A cimeira da Comunidade de Estados Latino-Americanos e Caribenhos (CELAC) que decorre em Buenos Aires na próxima terça-feira, 24 de Janeiro, servirá de palco para o Brasil e a Argentina anunciarem o arranque dos primeiros estudos e convidarem outros países a juntarem-se, escreve o jornal britânico.
Ao Financial Times, o ministro da Economia argentino, Sergio Massa, disse que será tomada a decisão de “começar a estudar” o projecto, “o que inclui todo [o tipo de enquadramento], desde questões fiscais à dimensão da economia e ao papel dos bancos centrais”.

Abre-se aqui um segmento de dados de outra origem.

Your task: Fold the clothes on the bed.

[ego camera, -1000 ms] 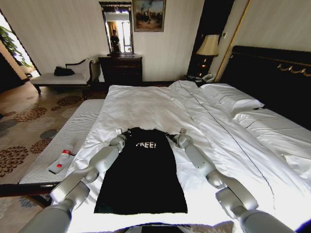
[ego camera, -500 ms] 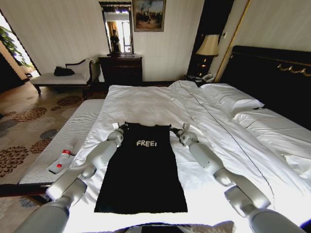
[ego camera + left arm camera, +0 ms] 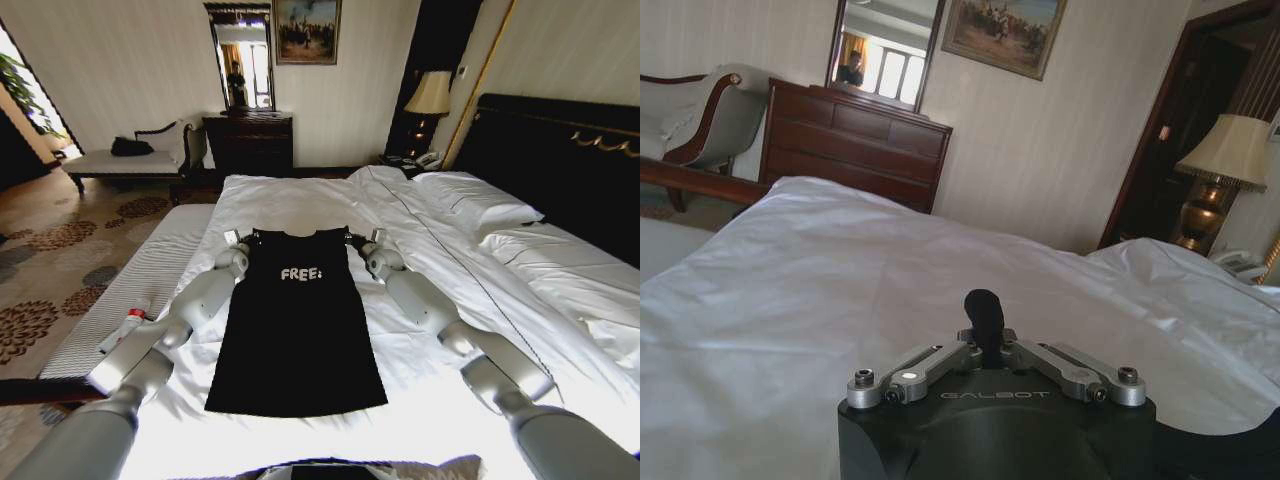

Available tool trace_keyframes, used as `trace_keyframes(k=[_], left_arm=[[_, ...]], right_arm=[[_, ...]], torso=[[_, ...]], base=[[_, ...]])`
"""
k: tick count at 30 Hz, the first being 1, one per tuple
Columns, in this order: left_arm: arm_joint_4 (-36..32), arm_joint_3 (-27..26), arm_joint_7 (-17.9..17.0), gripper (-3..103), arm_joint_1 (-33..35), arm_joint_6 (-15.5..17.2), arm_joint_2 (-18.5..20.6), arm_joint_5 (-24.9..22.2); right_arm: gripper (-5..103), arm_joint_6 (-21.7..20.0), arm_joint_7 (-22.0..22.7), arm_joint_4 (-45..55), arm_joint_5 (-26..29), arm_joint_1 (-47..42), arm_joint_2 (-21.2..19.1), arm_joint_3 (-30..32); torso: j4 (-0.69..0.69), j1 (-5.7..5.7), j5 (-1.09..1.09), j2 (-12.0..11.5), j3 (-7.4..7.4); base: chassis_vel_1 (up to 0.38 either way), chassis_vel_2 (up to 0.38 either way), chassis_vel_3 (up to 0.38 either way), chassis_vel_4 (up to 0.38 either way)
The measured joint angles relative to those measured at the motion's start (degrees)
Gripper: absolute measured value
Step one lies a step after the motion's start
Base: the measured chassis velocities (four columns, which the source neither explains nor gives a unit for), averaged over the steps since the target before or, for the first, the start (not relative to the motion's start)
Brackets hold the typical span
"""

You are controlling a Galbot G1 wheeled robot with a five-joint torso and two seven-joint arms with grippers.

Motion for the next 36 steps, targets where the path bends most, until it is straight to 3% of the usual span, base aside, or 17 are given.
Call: trace_keyframes(k=[7,11,15,22,28,31,36], left_arm=[[6.52,1.31,2.81,1,-3.19,-0.28,-3.13,-0.06],[13.23,-1.03,4.04,1,-4.9,-1.01,-7.68,3.38],[17.03,-2.14,5.03,1,-5.91,-1.69,-9.75,5.6],[19.08,-2.63,5.8,1,-5.95,-2.25,-10.4,7.19],[16.81,-2.9,5.7,1,-4.64,-2.57,-8.82,7.16],[9.66,-4.9,3.26,1,-0.23,-3.29,-6.41,7.26],[1.11,-8.53,1.19,1,6.11,-4.89,-4.19,9.5]], right_arm=[[1,1.99,-0.32,-7.42,1.41,2.45,3.69,-0.27],[1,2.76,-1.32,-11.16,0.79,3.04,4.69,-0.16],[1,3.16,-1.81,-12.51,0.54,3.04,4.82,0.0],[1,5.99,-4.96,-16.98,-0.35,3.65,5.78,0.13],[1,8.52,-5.61,-17.99,-1.21,3.56,6.25,0.47],[1,11.49,-5.98,-14.16,-4.9,1.01,5.01,0.87],[1,14.02,-6.08,-8.8,-7.77,-2.88,2.93,2.0]], torso=[[0.02,0.0,0.0,0.0,0.0],[-0.03,0.0,0.01,0.0,0.0],[-0.03,0.0,0.02,0.0,0.0],[0.02,0.0,0.0,0.0,0.0],[0.0,0.0,0.01,0.0,0.0],[0.05,0.0,0.01,0.0,0.0],[-0.01,-0.02,0.01,0.0,-0.01]], base=[[0.0,0.0,0.0,0.0],[0.0,0.0,0.0,0.0],[0.0,0.0,0.0,0.0],[0.0,0.0,0.0,0.0],[0.0,0.0,0.0,0.0],[0.0,0.0,0.0,0.0],[0.0,0.0,0.0,0.0]])
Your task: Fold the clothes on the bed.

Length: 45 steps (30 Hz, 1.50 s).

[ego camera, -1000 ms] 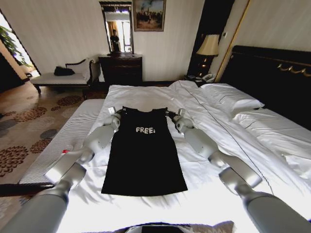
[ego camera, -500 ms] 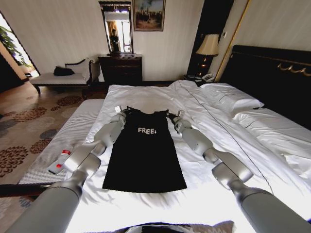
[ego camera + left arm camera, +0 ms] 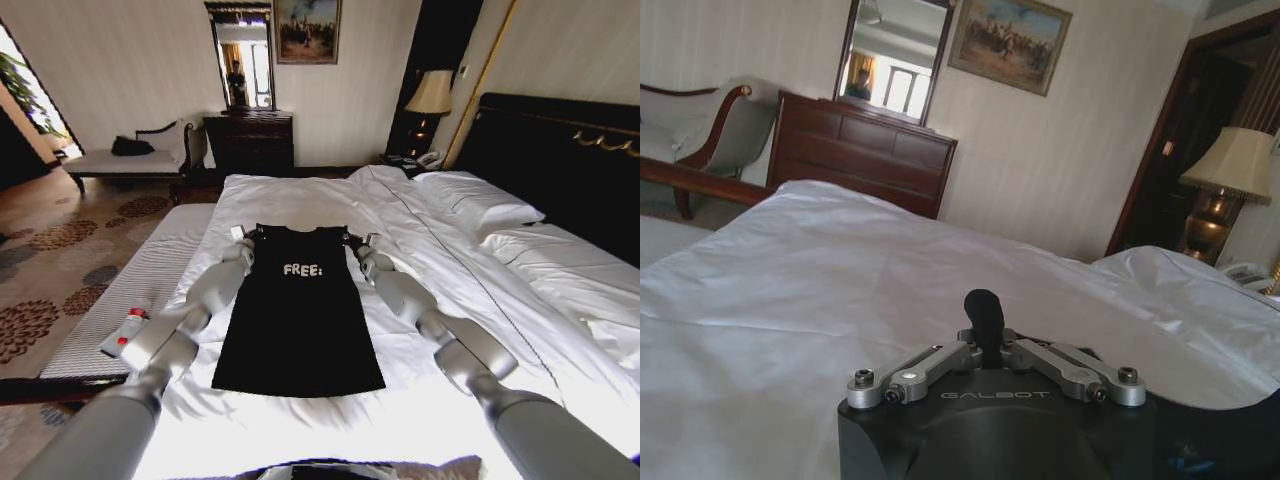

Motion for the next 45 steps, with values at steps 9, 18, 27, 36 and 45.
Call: trace_keyframes(k=[9,18,27,36,45], left_arm=[[-5.22,-2.15,-0.27,1,5.19,-9.19,-1.12,5.39],[-10.54,0.09,1.74,1,9.58,-16.22,3.43,8.84],[-22.05,-1.12,0.05,1,17.81,-18.37,9.21,9.44],[-40.88,-4.1,-1.67,1,29.24,-17.84,18.68,9.64],[-48.5,-10.79,-2.07,1,41.68,-18.47,23.01,11.63]], right_arm=[[1,7.59,-1.47,6.38,-8.24,-10.13,-4.43,6.38],[1,13.86,-2.83,14.02,-15.68,-18.77,-9.6,9.87],[1,15.28,-0.81,23.52,-19.63,-22.33,-11.27,9.87],[1,14.23,2.54,34.13,-21.99,-27.2,-14.52,9.92],[1,13.21,4.71,40.73,-23.29,-33.42,-16.72,10.31]], torso=[[-0.03,0.0,0.03,0.0,0.0],[0.02,0.0,0.01,0.0,-0.01],[0.01,0.01,-0.01,0.0,-0.01],[0.01,0.0,0.0,0.0,-0.01],[0.02,0.01,-0.01,0.01,0.0]], base=[[0.0,0.0,0.0,0.0],[0.0,0.0,0.0,0.0],[0.0,0.0,0.0,0.0],[0.0,0.0,0.0,0.0],[0.0,0.0,0.0,0.0]])
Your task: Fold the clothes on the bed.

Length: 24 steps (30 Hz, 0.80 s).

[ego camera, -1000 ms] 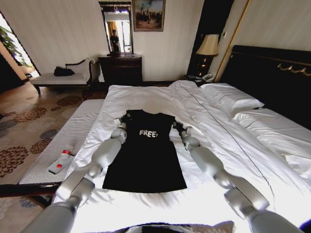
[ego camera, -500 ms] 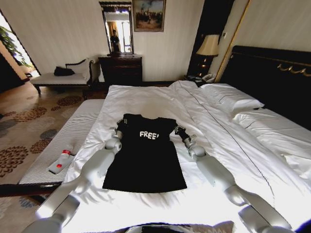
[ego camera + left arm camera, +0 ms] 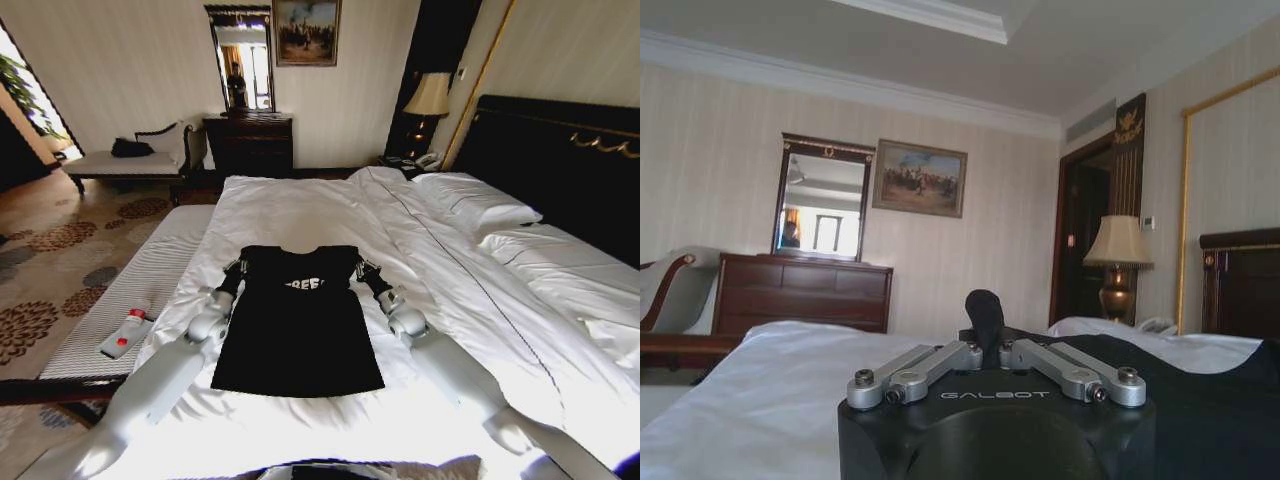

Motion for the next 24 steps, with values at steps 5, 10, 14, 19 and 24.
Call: trace_keyframes(k=[5,10,14,19,24], left_arm=[[-2.26,-1.68,0.19,1,5.06,-0.83,0.51,2.25],[-5.12,-2.73,0.2,1,8.85,-1.3,1.34,3.61],[-9.5,-4.73,-0.25,1,13.56,-2.0,2.69,5.11],[-13.48,-8.48,-0.16,1,20.22,-2.78,3.69,6.69],[-16.23,-13.25,1.66,1,28.49,-4.07,4.34,8.7]], right_arm=[[1,-0.51,0.66,3.97,-0.79,-4.66,-1.02,0.21],[1,-0.51,1.24,8.75,-2.6,-9.68,-2.57,1.1],[1,-0.2,1.75,15.44,-5.73,-17.16,-3.58,3.3],[1,0.53,1.85,18.18,-9.06,-21.4,-3.6,3.52],[1,0.83,1.98,20.79,-10.96,-24.88,-3.8,3.74]], torso=[[-0.03,-0.01,0.0,0.0,0.0],[-0.01,0.0,0.01,0.0,0.0],[-0.01,-0.01,0.01,0.0,0.0],[-0.02,-0.01,0.01,0.0,0.0],[0.02,-0.01,0.01,0.0,0.0]], base=[[0.0,0.0,0.0,0.0],[0.0,0.0,0.0,0.0],[0.0,0.0,0.0,0.0],[0.0,0.0,0.0,0.0],[0.0,0.0,0.0,0.0]])
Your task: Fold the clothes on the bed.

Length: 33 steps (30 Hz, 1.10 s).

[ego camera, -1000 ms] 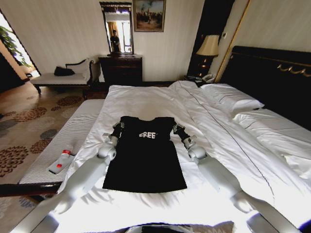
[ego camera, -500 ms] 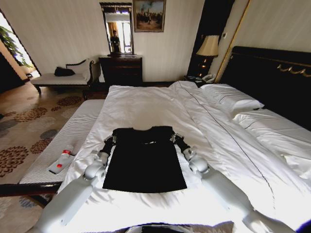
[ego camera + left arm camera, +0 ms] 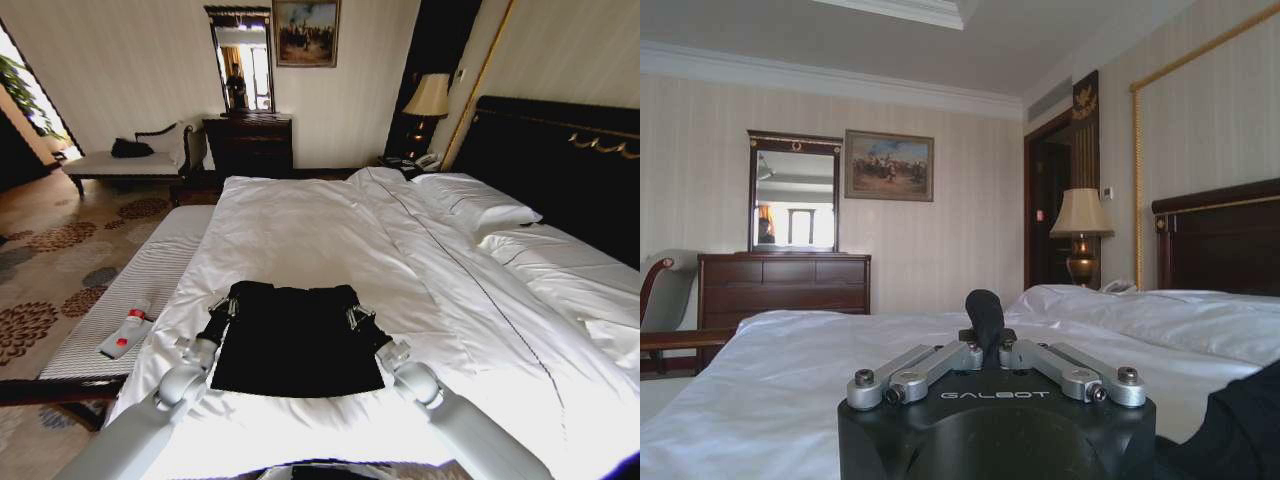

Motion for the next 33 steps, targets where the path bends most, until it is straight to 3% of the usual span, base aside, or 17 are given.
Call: trace_keyframes(k=[19,33], left_arm=[[-0.15,-4.94,2.08,1,5.48,-2.79,1.13,2.13],[-1.13,-6.27,2.67,1,10.86,-4.29,-0.51,4.87]], right_arm=[[1,3.85,-0.43,5.36,-6.26,-14.79,1.37,8.19],[1,7.84,-0.8,4.28,-11.36,-20.94,3.7,9.4]], torso=[[-0.03,0.01,-0.01,0.0,0.01],[-0.03,0.01,-0.01,-0.01,0.01]], base=[[0.0,0.0,0.0,0.0],[0.0,0.0,0.0,0.0]])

À CNN Brasil, o embaixador da Argentina no Brasil disse no início do ano, quando se encontrou com Fernando Haddad, que a ideia em cima da mesa não é criar uma moeda única para o Brasil e a Argentina, mas sim uma divisa comum que poderá coexistir em paralelo com as nacionais.
“Não significa que cada país não tenha a sua moeda, significa uma unidade para integração e aumento do intercâmbio comercial em todo este bloco regional”, afirmou o embaixador, referindo-se à possibilidade de a moeda existir para os países do Mercosul, bloco cujo papel Lula quer relançar e que, neste momento, tem como membros activos o Brasil, a Argentina, o Paraguai e o Uruguai.
A Venezuela também pertence ao Mercosul, embora esteja com os direitos e obrigações suspensos enquanto Estado-membro. Além dos efectivos, há sete Estados associados: o Chile, a Colômbia, o Equador, a Guiana, o Peru, o Suriname e a Bolívia (esta última em fase de adesão).
Embora o projecto ainda esteja numa fase embrionária, o Brasil já tem uma sugestão de nome para a divisa, a “Sur”, que significa “sul” em espanhol. Para não criar “falsas expectativas, o ministro da Economia argentino admite ao Financial Times que ainda há um longo caminho a percorrer.
Uma moeda “digital”?
O objectivo do projecto é abranger mais economias, a pensar no Mercosul, daí que o Brasil e a Argentina queiram chamar outros países vizinhos.
Meses antes de se tornar ministro, Fernando Haddad e o economista brasileiro Gabriel Galípolo, ex-presidente do Banco Fator e agora o seu número dois no Ministério das Finanças, assinaram um artigo na Folha de S. Paulo a explicar como é que a moeda poderia ser operacionalizada. Nessa altura — em Abril — já falavam na possibilidade de haver uma “moeda digital” e já se referiam ao projecto como a “Sur”.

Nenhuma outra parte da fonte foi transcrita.